**THE DATA:**
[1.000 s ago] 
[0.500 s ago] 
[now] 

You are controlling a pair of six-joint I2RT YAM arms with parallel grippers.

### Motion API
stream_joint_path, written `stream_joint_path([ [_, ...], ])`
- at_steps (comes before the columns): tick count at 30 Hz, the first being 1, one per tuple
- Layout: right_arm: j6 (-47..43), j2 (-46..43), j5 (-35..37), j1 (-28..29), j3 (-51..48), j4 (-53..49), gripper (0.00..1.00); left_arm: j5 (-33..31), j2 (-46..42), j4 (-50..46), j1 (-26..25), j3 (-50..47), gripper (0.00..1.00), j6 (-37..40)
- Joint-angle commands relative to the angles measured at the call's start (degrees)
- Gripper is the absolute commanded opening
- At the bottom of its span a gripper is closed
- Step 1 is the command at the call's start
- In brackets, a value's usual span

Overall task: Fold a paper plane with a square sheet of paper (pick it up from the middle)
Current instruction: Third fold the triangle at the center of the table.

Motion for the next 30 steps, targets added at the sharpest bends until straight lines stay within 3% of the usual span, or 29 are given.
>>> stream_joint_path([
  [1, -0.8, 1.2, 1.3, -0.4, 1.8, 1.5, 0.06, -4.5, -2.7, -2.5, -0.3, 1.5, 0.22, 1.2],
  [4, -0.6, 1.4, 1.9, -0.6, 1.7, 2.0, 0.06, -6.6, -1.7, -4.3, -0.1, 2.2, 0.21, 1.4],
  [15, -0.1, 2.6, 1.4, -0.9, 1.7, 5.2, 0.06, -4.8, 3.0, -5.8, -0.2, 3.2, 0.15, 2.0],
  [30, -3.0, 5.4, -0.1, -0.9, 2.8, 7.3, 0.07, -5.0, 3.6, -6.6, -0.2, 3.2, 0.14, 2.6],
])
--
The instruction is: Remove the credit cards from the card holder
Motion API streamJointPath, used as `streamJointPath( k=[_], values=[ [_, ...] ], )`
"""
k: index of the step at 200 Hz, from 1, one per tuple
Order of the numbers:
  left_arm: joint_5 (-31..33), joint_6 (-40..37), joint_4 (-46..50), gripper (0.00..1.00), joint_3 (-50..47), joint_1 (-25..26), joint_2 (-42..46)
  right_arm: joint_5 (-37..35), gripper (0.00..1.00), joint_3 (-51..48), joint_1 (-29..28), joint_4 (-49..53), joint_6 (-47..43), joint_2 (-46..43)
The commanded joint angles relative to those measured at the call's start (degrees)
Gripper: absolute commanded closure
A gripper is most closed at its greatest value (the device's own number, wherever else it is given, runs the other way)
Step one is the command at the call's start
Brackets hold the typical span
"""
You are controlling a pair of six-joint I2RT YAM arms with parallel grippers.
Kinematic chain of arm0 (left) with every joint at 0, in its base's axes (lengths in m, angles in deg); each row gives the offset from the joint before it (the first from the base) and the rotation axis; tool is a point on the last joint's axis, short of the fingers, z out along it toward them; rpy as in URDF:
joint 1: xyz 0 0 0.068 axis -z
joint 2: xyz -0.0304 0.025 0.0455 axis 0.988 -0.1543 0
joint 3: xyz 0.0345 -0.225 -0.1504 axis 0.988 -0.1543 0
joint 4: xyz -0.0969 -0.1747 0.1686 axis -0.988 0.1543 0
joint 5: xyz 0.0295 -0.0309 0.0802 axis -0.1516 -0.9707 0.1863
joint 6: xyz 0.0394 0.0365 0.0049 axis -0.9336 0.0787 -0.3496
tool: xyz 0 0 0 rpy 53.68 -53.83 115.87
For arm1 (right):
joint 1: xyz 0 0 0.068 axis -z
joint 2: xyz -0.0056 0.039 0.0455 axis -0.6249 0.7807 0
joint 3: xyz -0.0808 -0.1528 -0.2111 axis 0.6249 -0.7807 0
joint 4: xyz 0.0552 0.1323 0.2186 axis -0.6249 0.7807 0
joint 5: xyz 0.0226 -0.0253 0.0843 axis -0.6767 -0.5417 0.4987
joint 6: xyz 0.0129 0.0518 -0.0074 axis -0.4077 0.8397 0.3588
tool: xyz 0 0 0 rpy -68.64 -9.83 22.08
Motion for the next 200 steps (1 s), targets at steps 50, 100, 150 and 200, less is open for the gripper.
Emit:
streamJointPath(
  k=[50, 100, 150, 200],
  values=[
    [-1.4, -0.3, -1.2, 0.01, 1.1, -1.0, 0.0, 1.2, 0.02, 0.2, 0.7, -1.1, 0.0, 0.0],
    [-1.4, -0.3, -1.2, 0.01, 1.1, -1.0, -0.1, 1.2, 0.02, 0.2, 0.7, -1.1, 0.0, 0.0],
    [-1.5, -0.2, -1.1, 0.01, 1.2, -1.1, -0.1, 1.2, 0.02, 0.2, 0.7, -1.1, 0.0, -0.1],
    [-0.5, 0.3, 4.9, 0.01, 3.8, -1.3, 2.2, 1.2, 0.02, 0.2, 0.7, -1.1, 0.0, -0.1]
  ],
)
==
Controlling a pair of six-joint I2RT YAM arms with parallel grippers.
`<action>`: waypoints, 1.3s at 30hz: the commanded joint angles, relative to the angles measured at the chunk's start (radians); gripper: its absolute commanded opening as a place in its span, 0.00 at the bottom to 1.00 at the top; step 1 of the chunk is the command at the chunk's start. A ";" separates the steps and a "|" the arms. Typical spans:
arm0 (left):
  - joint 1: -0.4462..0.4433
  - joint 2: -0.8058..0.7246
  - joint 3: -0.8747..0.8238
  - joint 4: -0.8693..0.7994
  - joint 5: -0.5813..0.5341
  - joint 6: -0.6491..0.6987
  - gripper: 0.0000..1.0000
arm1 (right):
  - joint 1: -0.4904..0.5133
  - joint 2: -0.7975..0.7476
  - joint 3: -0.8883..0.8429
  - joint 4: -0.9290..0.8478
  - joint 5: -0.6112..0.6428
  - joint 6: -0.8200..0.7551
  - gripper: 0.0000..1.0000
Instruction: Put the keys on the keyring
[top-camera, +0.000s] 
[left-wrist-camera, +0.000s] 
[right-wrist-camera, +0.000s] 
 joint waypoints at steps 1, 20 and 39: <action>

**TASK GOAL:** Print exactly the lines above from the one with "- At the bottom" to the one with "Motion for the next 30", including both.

**ANSWER AREA:**
- At the bottom of its span a gripper is closed
- Step 1 is the command at the call's start
- In brackets, a value's usual span

Overall task: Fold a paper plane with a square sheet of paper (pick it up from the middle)
Current instruction: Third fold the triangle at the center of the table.

Motion for the next 30 steps, targets added at the sharpest bends until straight lines stay within 3% of the usual span, or 29 are given.

That finishes the exercise, with nothing more to add.